**WHAT THE EXERCISE ASKS:**
Search the entries below for the word "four", then copy each line in which it is found.

**DATA:**
:::
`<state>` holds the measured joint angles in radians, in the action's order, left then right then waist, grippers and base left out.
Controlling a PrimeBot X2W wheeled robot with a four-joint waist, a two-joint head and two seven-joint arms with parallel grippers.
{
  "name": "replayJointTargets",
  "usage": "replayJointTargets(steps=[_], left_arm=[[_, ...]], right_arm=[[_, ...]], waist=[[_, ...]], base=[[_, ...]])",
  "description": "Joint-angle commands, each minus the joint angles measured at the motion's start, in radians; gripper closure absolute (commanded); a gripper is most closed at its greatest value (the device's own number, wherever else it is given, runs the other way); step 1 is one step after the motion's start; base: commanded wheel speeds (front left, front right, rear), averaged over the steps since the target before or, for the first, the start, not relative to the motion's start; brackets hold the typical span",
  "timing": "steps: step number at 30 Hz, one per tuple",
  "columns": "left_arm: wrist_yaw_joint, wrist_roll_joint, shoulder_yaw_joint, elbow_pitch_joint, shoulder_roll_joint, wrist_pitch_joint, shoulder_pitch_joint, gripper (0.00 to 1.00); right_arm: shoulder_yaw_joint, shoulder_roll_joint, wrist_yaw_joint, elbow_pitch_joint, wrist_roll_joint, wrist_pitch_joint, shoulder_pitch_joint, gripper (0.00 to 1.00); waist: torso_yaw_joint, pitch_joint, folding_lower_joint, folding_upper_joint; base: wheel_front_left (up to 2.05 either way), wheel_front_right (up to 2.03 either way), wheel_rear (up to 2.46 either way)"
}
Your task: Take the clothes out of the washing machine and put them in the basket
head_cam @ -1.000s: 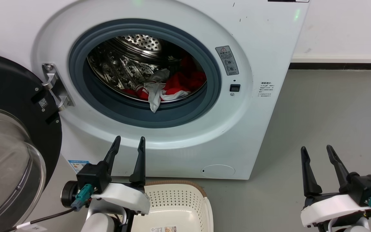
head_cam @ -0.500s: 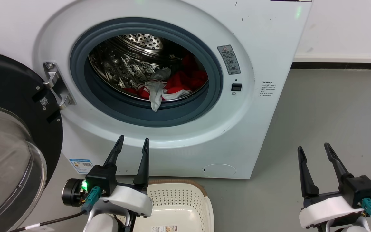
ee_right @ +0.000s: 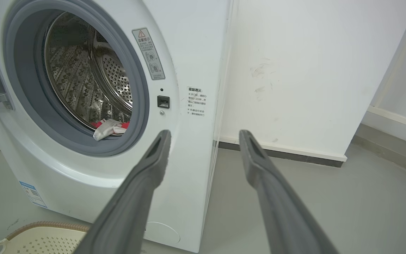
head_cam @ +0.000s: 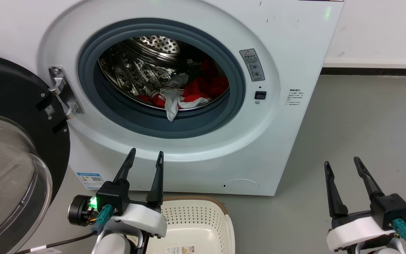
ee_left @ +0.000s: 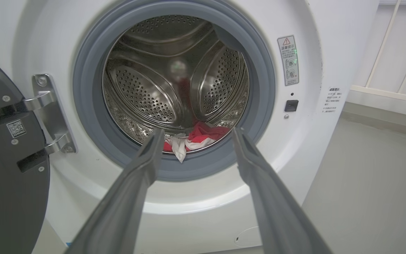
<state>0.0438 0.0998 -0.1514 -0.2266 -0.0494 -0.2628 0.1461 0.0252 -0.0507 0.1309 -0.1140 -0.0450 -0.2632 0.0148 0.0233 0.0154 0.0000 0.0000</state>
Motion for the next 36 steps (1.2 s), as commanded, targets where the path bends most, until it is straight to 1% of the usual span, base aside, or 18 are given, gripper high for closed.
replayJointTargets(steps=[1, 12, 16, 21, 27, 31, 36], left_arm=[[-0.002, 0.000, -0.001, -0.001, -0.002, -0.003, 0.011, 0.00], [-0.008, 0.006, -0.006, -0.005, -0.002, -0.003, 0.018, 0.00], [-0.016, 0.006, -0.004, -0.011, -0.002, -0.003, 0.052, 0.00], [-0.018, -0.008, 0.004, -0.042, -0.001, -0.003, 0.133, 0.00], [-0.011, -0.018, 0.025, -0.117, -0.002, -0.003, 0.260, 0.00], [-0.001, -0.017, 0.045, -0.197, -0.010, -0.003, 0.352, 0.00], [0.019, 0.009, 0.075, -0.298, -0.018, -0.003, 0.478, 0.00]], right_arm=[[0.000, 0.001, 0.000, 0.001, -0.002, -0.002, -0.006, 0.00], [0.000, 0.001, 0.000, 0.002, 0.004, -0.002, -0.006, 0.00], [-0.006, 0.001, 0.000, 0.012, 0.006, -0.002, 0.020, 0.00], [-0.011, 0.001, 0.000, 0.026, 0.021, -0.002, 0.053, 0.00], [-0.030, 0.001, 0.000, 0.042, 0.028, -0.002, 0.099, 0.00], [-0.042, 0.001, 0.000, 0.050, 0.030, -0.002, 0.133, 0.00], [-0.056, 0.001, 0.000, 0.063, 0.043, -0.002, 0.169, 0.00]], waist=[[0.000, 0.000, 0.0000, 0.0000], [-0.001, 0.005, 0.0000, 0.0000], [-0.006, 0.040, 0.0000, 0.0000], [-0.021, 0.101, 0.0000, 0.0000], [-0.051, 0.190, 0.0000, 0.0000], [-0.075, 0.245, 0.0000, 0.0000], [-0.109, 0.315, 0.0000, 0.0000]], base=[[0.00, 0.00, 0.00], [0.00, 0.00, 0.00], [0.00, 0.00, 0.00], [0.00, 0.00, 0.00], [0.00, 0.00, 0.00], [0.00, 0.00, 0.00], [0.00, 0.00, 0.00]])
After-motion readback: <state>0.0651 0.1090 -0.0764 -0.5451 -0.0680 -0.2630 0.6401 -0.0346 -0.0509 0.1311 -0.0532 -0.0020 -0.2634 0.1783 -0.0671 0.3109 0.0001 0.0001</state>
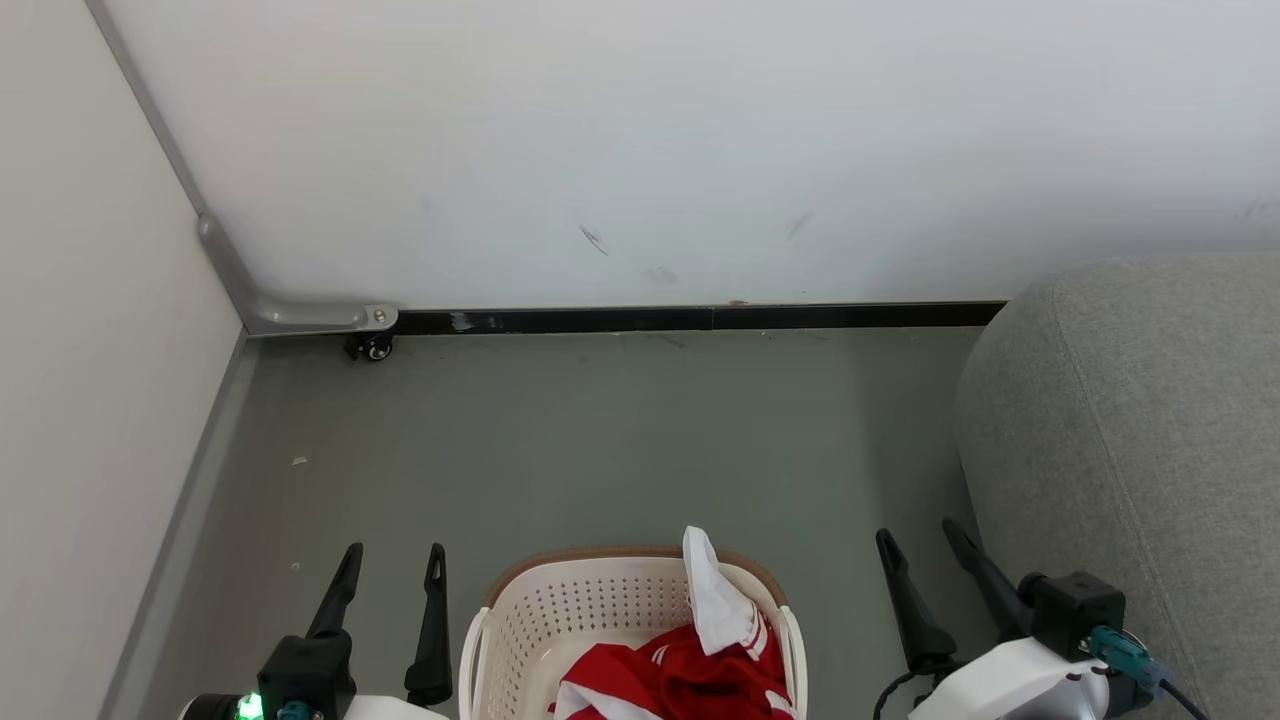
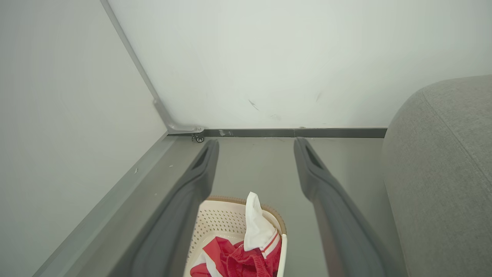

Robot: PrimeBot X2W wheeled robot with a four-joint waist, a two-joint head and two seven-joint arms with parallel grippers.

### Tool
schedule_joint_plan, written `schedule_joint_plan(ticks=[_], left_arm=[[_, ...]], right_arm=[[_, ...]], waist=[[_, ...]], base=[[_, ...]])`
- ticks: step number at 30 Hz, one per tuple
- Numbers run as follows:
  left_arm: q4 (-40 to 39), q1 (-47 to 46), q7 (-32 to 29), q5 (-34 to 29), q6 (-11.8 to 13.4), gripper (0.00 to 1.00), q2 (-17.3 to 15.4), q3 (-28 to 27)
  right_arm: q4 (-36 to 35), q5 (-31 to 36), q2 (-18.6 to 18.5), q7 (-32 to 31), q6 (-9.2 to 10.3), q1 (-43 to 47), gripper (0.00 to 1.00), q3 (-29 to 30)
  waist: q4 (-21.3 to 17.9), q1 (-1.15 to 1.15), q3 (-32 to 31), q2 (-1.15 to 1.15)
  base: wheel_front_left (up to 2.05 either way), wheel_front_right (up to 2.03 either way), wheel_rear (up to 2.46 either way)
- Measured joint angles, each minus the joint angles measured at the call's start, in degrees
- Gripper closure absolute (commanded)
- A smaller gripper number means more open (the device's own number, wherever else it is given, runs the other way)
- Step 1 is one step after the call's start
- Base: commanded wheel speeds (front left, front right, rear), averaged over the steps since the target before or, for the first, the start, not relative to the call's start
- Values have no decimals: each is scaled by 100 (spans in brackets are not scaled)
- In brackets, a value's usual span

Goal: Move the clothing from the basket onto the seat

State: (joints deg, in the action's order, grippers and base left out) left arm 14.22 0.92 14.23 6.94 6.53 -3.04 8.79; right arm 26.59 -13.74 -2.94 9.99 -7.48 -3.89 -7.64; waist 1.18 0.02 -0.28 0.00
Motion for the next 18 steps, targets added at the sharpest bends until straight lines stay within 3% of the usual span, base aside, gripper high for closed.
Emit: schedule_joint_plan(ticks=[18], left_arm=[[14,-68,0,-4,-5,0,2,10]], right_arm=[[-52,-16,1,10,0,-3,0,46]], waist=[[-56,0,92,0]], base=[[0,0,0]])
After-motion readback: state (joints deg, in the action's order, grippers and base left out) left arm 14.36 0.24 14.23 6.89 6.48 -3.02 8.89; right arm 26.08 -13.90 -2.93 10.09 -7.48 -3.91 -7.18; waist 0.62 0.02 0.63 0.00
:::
**COMPLETED TASK:**
Controlling a PrimeBot X2W wheeled robot with a four-joint waist, a two-joint head and two seven-joint arms with parallel grippers.
Robot: PrimeBot X2W wheeled robot with a four-joint waist, a two-joint head and two seven-joint arms with parallel grippers.

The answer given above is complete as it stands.